Problem: For this exercise, print the listing below exactly, without its pictures.

Data provided:
"""
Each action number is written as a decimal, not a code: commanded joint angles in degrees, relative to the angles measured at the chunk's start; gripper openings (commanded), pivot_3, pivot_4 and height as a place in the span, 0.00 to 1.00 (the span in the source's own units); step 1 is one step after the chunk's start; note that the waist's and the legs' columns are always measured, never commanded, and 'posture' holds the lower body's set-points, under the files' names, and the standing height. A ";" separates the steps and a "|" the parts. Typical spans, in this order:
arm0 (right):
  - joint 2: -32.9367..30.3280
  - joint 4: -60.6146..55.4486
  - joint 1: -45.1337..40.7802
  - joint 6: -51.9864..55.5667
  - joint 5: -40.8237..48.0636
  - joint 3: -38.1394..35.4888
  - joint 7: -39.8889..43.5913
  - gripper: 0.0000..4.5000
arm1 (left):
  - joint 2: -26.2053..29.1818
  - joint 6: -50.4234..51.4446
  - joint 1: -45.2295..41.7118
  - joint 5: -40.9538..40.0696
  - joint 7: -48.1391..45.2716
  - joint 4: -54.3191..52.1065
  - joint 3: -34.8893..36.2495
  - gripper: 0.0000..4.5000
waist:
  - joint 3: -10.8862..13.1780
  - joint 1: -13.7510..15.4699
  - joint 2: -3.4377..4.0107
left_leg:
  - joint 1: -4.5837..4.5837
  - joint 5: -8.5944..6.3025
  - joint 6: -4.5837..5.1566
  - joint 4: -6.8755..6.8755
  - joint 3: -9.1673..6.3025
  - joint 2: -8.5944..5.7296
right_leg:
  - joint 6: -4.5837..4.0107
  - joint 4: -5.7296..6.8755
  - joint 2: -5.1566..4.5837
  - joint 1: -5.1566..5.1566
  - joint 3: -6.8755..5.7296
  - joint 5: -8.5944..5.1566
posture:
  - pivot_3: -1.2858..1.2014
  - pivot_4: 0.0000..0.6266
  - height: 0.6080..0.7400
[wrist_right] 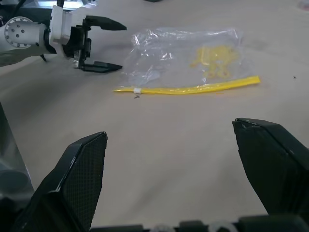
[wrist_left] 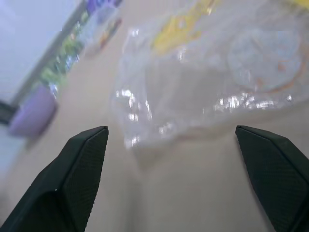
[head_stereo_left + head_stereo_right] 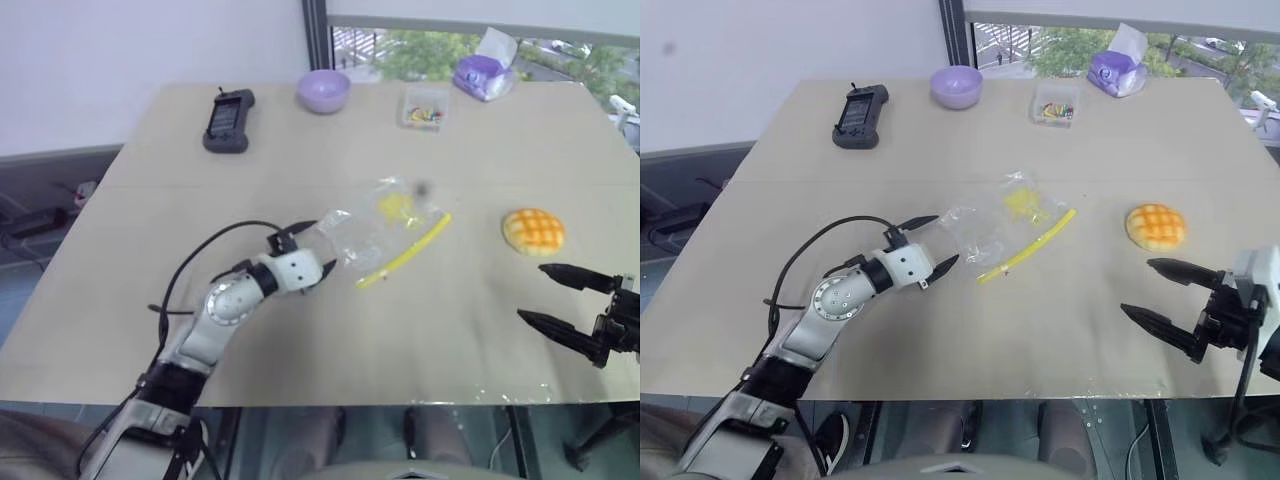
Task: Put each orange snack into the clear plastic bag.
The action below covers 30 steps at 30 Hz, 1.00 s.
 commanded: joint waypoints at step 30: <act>0.69 -2.21 2.43 -1.40 0.36 -5.58 -2.70 1.00 | -15.55 72.48 4.90 -46.79 -4.61 -22.89 11.66 1.00 | -0.16 -0.70 0.08 | 0.11 -0.01 0.03 0.26 -0.06 -0.02 | 0.04 0.44 0.04 0.07 0.01 0.01 | 0.52 0.24 1.00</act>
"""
Output for this task:
Each action number is written as a decimal, not a code: commanded joint angles in degrees, relative to the angles measured at the chunk's start; gripper openings (commanded), pivot_3, pivot_4 and height as a place in the span, 0.00 to 1.00 (the span in the source's own units); step 1 is one step after the chunk's start; note that the waist's and the legs' columns are always measured, never commanded, and 'posture' holds the lower body's set-points, under the files' names, and the standing height. A ";" separates the steps and a "|" the parts. Typical spans, in this order:
arm0 (right):
  - joint 2: -32.9367..30.3280
  - joint 4: -60.6146..55.4486
  - joint 1: -45.1337..40.7802
  - joint 6: -51.9864..55.5667
  - joint 5: -40.8237..48.0636
  - joint 3: -38.1394..35.4888
  - joint 7: -39.8889..43.5913
  - gripper: 0.0000..4.5000
arm1 (left):
  - joint 2: -26.2053..29.1818
  - joint 6: -50.4234..51.4446
  - joint 1: -45.2295..41.7118
  - joint 5: -40.9538..40.0696
  - joint 7: -48.1391..45.2716
  - joint 4: -54.3191..52.1065
  - joint 3: -34.8893..36.2495
  - gripper: 0.0000..4.5000
waist:
  - joint 3: -10.8862..13.1780
  - joint 1: -13.7510..15.4699
  - joint 2: -3.4377..4.0107
left_leg:
  - joint 1: -4.5837..4.5837
  - joint 5: -8.5944..6.3025
  - joint 6: -4.5837..5.1566
  - joint 4: -6.8755..6.8755
  - joint 3: -9.1673..6.3025
  - joint 2: -8.5944..5.7296
right_leg:
  - joint 6: -4.5837..4.0107
  - joint 4: -5.7296..6.8755
  - joint 2: -5.1566..4.5837
  - joint 1: -5.1566..5.1566
  - joint 3: -6.8755..5.7296
  - joint 5: -8.5944..5.1566
posture:
  - pivot_3: -1.2858..1.2014
  - pivot_4: 0.0000..0.6266
  - height: 0.6080..0.7400
[wrist_right] 
[wrist_left] 
[head_stereo_left + head_stereo_right] 
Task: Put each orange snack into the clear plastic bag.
The action below covers 30 steps at 30 Hz, 1.00 s.
 commanded: joint waypoints at step 30: <act>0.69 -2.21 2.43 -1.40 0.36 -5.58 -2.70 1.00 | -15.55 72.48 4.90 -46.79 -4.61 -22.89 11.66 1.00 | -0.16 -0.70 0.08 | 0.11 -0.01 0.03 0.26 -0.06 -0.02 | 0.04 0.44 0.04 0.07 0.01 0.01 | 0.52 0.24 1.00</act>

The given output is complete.